Late at night on March 18, 1990, two thieves dressed as police officers — one of them bold enough to sport a false mustache made of wax — talked their way past security guards at the Isabella Stewart Gardner Museum in Boston. After handcuffing the hapless guards, the pair made off with a half-billion-dollars’ worth of paintings by Rembrandt, Degas, Vermeer, Manet, and other artists. The still-unsolved heist is among the largest thefts of property in world history.
The FBI refers to art theft and related crimes as a “looming criminal enterprise” that costs museums, galleries, and private collectors billions of dollars each year. The Bureau maintains a 16-member art crime team that in the past 15 years has successfully recovered more than 14,850 stolen items with a collective value that exceeds $165 million. Although a crack squad of law enforcement agents exists to chase down and recover paintings after they’ve been snatched, it’s better to prevent those priceless works from getting stolen in the first place. That’s the job of New York-based security company Art Guard.
It’s a challenge not every security professional would want, as it requires constant vigilance to stay one step ahead of highly motivated, sophisticated thieves. But it’s all in a day’s work for Bill Anderson, who founded Art Guard to protect the valuable collections of art museums, galleries, and private collectors worldwide. “It’s all about using cutting-edge technology,” Anderson described.
The company is tasked with providing museum-level protection for at least $500 million worth of artworks and other valuables, including safeguarding the same Gardner Museum in Boston that was ransacked nearly 30 years ago (but hasn’t been hit since), as well as the Minneapolis Institute of Art, San Francisco’s Asian Art Museum, and other high-profile collections.
Art Guard accomplishes this with custom-made magnetic sensors and Alula’s Connect+ System.
“Using Alula’s system gives me the ability to provide a customer with an easily self-managed system,” Anderson said. “It can be controlled with a phone kept in your pocket. That’s what this particular clientele wants. They want the kind of control that equates with home automation.
Art Guard uses a theft-prevention technique co-developed by Anderson called MAP, which stands for Magnetic Asset Protection. The wireless system involves placing tiny magnets on artworks or other valuables that have a sensor in close proximity. When movement is detected, MAP triggers an alert that can range from an onsite alarm or wireless siren, to a text message or phone call to the owner.
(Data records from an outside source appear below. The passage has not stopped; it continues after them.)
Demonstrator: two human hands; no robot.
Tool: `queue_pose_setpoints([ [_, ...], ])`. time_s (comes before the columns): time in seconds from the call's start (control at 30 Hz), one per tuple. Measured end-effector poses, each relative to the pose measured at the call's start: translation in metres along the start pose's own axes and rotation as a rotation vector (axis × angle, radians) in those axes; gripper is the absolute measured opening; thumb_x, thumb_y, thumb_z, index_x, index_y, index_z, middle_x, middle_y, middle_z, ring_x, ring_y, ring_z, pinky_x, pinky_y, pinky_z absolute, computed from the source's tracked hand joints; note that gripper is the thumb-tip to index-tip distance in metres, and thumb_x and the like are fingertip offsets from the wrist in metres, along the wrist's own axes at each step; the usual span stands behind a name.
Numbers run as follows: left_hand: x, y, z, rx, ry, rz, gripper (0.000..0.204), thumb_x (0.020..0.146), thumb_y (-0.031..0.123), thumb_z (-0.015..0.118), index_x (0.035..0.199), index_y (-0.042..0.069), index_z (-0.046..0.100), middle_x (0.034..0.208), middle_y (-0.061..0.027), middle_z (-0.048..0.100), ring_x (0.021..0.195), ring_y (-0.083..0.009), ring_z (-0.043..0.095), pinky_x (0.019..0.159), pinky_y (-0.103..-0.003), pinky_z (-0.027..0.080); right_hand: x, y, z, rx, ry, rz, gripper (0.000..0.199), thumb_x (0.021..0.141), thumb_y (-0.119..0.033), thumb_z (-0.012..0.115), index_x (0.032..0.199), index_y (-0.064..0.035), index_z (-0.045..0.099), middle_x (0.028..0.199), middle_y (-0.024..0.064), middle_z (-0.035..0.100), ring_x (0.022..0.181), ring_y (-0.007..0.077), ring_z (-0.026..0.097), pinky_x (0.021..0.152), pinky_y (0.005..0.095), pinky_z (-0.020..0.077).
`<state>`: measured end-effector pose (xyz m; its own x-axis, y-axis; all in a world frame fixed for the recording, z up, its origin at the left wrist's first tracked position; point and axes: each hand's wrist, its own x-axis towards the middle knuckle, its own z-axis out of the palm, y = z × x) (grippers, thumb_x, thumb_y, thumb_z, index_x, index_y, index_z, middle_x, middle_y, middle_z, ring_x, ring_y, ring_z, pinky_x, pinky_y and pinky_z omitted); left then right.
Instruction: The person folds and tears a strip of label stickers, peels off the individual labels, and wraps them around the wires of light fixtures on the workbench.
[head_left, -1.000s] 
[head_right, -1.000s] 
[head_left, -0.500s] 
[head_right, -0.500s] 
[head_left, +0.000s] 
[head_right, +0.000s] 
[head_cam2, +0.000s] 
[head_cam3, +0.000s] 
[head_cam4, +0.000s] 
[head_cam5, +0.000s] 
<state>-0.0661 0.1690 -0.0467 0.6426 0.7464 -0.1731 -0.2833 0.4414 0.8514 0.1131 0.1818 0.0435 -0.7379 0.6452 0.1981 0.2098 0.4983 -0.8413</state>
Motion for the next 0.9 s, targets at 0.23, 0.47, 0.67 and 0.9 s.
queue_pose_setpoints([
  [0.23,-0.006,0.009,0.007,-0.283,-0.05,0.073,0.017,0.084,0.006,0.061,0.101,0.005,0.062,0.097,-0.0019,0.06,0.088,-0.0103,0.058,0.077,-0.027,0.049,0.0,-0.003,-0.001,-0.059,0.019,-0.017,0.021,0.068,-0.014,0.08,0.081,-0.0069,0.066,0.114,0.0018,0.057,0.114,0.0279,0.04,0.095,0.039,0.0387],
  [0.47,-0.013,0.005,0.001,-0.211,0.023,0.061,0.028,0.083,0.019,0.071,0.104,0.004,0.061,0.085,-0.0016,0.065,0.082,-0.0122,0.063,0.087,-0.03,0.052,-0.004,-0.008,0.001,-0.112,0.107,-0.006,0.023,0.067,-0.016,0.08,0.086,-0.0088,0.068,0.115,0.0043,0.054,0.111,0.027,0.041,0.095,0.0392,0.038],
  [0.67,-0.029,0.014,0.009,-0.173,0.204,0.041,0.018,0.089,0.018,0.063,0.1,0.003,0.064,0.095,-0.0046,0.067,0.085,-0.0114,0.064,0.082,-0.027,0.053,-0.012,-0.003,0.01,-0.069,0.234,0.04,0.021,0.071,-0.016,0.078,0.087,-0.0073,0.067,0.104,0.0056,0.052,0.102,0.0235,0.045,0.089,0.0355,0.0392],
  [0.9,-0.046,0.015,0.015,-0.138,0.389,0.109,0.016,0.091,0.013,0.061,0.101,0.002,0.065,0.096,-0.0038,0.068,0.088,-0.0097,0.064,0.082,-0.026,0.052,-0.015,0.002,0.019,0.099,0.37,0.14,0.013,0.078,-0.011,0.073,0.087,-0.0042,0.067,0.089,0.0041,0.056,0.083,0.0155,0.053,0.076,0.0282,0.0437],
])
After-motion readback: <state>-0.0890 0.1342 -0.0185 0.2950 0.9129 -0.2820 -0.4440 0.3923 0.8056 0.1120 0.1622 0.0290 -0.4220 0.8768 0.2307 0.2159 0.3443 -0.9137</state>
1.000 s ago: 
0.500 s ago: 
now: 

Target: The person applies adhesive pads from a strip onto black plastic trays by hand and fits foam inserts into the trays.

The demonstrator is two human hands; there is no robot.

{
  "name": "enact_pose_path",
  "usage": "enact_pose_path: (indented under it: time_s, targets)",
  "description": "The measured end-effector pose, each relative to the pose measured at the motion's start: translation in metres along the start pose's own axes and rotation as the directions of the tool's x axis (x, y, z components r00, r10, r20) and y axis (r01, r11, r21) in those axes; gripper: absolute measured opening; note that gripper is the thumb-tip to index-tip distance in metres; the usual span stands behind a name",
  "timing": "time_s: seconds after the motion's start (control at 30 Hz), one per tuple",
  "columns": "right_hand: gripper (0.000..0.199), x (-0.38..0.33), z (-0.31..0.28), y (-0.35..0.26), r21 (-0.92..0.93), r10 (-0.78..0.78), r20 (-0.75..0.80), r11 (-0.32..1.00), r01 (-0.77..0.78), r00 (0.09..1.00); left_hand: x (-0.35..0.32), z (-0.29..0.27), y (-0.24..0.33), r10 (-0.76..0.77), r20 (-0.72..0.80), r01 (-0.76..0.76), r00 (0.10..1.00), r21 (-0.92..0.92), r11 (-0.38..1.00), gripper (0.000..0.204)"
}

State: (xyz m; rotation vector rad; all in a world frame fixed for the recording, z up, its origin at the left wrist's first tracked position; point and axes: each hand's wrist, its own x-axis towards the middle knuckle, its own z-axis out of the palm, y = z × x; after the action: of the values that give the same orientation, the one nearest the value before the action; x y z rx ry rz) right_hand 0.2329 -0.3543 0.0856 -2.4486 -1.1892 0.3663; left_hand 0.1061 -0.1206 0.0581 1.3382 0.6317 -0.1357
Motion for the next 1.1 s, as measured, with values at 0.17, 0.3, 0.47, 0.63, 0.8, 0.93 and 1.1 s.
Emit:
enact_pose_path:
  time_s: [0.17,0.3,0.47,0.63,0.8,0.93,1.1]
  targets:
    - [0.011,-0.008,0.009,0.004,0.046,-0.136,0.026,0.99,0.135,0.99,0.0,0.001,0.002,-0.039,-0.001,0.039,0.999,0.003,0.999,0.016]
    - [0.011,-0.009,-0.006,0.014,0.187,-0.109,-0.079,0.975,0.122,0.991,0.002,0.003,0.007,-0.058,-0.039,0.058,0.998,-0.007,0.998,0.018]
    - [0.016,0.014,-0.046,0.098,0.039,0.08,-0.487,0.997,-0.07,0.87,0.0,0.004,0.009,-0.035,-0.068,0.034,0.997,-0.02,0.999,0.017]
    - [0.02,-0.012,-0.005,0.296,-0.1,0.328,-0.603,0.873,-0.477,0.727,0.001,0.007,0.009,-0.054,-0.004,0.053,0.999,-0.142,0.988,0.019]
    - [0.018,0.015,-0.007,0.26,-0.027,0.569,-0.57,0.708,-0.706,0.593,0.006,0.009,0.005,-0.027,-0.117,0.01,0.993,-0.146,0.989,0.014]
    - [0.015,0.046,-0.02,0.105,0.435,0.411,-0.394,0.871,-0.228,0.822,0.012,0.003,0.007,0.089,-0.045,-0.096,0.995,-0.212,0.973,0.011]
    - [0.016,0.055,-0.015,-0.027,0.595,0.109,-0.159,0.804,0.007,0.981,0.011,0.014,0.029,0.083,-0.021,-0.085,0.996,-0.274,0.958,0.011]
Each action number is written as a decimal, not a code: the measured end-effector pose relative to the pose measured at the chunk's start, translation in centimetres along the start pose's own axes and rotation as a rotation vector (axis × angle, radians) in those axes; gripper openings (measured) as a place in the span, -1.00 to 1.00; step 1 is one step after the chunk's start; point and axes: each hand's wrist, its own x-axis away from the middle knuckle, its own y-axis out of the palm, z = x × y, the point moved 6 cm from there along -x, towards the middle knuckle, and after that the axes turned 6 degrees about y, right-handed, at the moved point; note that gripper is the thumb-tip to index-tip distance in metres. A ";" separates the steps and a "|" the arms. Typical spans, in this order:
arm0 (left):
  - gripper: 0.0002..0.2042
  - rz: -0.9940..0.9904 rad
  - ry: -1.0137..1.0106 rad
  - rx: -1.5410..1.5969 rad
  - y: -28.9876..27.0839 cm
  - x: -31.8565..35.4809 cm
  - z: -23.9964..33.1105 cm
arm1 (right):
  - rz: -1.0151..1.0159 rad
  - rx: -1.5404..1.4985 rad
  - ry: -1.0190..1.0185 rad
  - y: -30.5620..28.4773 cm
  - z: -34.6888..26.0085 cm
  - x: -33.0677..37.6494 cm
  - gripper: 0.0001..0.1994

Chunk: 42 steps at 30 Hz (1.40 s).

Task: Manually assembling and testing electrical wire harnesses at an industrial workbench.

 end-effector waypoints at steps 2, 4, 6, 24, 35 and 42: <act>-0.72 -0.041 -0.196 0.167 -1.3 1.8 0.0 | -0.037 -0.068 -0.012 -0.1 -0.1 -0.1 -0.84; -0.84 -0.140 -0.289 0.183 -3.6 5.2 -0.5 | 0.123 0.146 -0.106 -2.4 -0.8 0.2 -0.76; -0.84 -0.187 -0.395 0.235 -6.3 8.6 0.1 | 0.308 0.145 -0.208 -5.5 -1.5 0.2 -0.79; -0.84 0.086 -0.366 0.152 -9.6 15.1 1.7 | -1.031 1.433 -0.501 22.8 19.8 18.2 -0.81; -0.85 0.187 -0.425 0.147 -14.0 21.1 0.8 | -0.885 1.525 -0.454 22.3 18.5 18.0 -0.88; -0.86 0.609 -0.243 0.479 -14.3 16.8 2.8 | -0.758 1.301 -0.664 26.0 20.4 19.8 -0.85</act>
“This is a robust system with multiple means of alert and multiple backups,” Anderson explained.
A system for guarding valuable objects must run independently from the premises’ main security (for example, perimeter alarms) as these must be turned off and on at different times of the day, potentially leaving valuables unprotected.
Linking sensors to Alula’s Connect+ System means full security for valuables is always running in the background, providing protection 24 hours a day, Anderson said. The Connect+ comes standard with battery backup so it will continue operating even if the museum loses power.
“It continues to work if other systems fail, a key attribute for art security consultants,” Anderson said.
The highly configurable, mobile-first experience provides customers — whether they’re protecting art museums, offices or private homes — with control and simplicity. Connect+ is a modular system, which allows Art Guard and other security professionals to choose what works best for their needs. The options include cards for cellular backup, Wi-Fi, and Z-Wave, which enables a broad range of home automation features. Paired with video from Alula, it’s a perfect choice for a growing number of dealers.
Art Guard’s system has been battle-tested by protecting the types of art collections that would tempt any thief, and now one of the world’s top hedge funds —with more than 1,000 employees and more than $10 billion under management — is turning to Art Guard to protect 120 valuable pieces of art displayed throughout the firm’s eight-floor offices.
Where some clients might be fine with a security truck parked outside their home while a dealer installs a new security system, an art gallery or wealthy collector with a valuable art collection must be more discreet. Prying eyes don’t need to see what type of security is being deployed to keep art collections, jewelry, antiques, fine wines, and collectibles safe.
“There are all kinds of nuances to this market,” Anderson said. “This isn’t a business where people just stick a prominent company security sign out front.”
Safeguarding valuable collections comes down to discretion, convenience and constant protection, he said, and Alula’s flexible, customizable system is key to making that happen.